**** RAW DATA

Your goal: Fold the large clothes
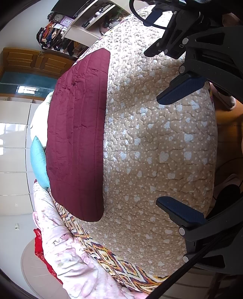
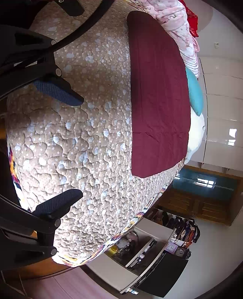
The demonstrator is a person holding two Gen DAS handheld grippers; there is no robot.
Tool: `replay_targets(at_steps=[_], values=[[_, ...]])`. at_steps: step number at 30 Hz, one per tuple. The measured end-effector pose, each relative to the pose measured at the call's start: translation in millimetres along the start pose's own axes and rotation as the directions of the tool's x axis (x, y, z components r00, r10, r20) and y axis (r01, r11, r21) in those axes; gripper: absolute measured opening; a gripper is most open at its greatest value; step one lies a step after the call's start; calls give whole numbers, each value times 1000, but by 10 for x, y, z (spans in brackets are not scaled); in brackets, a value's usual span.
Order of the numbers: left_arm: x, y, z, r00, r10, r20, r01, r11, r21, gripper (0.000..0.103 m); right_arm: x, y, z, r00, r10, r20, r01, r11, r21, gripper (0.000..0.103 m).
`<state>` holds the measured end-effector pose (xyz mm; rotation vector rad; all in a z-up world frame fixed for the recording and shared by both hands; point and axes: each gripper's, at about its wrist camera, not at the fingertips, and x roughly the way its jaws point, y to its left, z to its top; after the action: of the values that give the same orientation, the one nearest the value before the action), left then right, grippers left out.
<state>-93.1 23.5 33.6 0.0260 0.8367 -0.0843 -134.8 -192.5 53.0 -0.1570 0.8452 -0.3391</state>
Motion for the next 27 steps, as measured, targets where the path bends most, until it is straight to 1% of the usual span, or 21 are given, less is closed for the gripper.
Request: replay_targets(at_steps=[8,15,27], values=[[-2,6,-7,1000,-1,6,1,1000,-1,98,0,-2,-5,1000,5,-6,-5,1000,1,93],[-84,-28,-12,999,7,50,-8,1000,18,98,-2,9,-6,1000,10,-5,-10,1000,1,93],[-31,38,-24,1000,7,16,-6,1000,-7,98,-9,61,-12,1000,25,-5,-25,1000,-14,93]])
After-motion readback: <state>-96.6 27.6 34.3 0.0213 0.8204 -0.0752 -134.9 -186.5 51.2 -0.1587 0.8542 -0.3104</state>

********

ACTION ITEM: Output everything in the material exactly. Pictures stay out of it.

RESULT OF THIS EXERCISE:
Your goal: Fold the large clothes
The demonstrator is a person holding two Gen DAS handheld grippers; there is no robot.
Tool: `replay_targets(at_steps=[_], values=[[_, ...]])`. at_steps: step number at 30 Hz, one per tuple. The measured end-effector pose, each relative to the pose measured at the call's start: translation in millimetres along the start pose's own axes and rotation as the directions of the tool's x axis (x, y, z components r00, r10, r20) and y axis (r01, r11, r21) in those axes; gripper: absolute measured opening; a gripper is most open at its greatest value; step one lies a step after the call's start; calls give whole numbers, each value times 1000, but by 10 for x, y, z (spans in brackets are not scaled); in brackets, a value's usual span.
Order of the numbers: left_arm: x, y, z, r00, r10, r20, r01, r11, r21, gripper (0.000..0.103 m); right_arm: x, y, z, r00, r10, r20, r01, r11, r21, gripper (0.000..0.103 m).
`<state>` holds the measured end-effector pose (xyz mm; rotation vector rad; all in a z-up world frame fixed for the recording and shared by both hands; point and axes: each gripper's, at about its wrist camera, not at the fingertips, and x roughly the way its jaws point, y to its left, z to its top; after the action: of the values that give the same orientation, the one nearest the value before the action), left then right, grippers left out.
<state>-93.1 23.5 33.6 0.0260 0.8367 -0.0843 -134.8 -192.5 53.0 -0.1570 0.8452 -0.3391</state>
Motion for the next 27 steps, as measured, targets where the path bends most, until it is straight to 1% of the usual span, or 21 are given, less is closed for the gripper.
Request: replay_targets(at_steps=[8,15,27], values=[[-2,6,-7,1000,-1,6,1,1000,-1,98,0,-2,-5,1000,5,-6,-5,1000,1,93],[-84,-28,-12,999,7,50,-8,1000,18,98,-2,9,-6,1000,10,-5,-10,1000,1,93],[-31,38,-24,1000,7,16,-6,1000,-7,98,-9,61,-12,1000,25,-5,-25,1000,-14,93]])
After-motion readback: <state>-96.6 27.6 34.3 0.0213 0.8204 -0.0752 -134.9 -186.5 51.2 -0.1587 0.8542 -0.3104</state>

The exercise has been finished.